Segment Open

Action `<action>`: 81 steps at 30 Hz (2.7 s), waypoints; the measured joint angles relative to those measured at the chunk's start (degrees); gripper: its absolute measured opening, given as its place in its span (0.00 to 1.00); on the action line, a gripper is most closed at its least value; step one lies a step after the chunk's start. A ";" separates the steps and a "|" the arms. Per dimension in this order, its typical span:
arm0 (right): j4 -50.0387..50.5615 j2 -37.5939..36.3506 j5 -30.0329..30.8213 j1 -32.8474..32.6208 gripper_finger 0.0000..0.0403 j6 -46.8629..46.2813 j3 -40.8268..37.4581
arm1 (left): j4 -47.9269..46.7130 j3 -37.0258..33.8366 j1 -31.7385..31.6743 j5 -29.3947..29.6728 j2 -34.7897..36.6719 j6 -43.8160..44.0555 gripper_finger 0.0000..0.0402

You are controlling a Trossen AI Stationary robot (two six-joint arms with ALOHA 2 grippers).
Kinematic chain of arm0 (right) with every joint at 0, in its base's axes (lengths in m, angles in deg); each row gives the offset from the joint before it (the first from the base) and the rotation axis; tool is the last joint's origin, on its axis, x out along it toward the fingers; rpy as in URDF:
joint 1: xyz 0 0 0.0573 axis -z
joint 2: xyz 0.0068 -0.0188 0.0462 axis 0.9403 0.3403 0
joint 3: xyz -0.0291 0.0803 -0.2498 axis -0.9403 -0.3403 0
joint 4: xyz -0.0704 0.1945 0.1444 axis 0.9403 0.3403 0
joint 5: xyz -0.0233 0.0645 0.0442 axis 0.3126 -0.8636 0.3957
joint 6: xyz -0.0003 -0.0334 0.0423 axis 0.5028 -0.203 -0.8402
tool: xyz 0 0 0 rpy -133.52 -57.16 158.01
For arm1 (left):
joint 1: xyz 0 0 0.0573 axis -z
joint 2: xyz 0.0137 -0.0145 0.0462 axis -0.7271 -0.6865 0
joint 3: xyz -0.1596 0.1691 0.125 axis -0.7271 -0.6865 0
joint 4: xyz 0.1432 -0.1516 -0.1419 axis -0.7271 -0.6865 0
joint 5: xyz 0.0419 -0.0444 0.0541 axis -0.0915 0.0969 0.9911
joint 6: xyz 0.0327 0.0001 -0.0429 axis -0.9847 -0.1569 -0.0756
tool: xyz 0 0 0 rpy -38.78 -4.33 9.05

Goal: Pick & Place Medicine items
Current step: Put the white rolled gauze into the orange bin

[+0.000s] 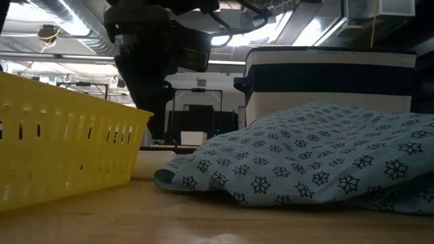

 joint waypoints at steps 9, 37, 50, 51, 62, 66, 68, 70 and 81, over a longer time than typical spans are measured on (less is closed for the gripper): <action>0.13 -0.07 -0.55 -0.61 0.57 -3.54 0.00 | 2.12 0.00 -0.26 -0.44 0.02 1.82 0.52; -40.04 -35.57 30.04 -15.19 0.57 51.52 -29.62 | -0.47 3.26 -1.16 3.08 2.47 -1.41 0.52; -75.23 -44.38 18.69 -15.35 0.57 56.16 -55.77 | -0.16 3.26 -0.37 0.08 0.94 -2.34 0.52; -75.06 -44.48 18.68 -15.35 0.57 56.16 -55.81 | -0.24 3.25 -0.12 -0.29 0.56 -2.54 0.52; -73.13 -44.58 18.69 -15.14 0.57 53.12 -55.82 | 0.45 3.24 2.96 -1.16 -5.30 -6.00 0.52; -72.93 -44.56 18.67 -15.14 0.57 52.96 -55.82 | 1.44 3.24 3.41 -2.83 -6.08 -6.35 0.52; -72.95 -44.56 18.67 -15.14 0.57 52.91 -55.82 | 2.44 3.24 3.43 -3.79 -6.05 -6.11 0.52; -72.91 -44.56 18.68 -15.14 0.57 52.91 -55.82 | 2.56 3.24 3.48 -3.91 -6.05 -5.97 0.52; -71.81 -44.56 20.00 -15.14 0.57 50.57 -55.82 | 3.14 3.24 3.04 -4.09 -8.44 -4.37 0.52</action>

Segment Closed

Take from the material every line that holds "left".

arm1 (left): j4 -47.9269..46.7130 j3 -37.0258..33.8366 j1 -31.7385..31.6743 j5 -29.3947..29.6728 j2 -34.7897..36.6719 j6 -43.8160..44.0555 gripper_finger 0.0000..0.0402
For arm1 (left):

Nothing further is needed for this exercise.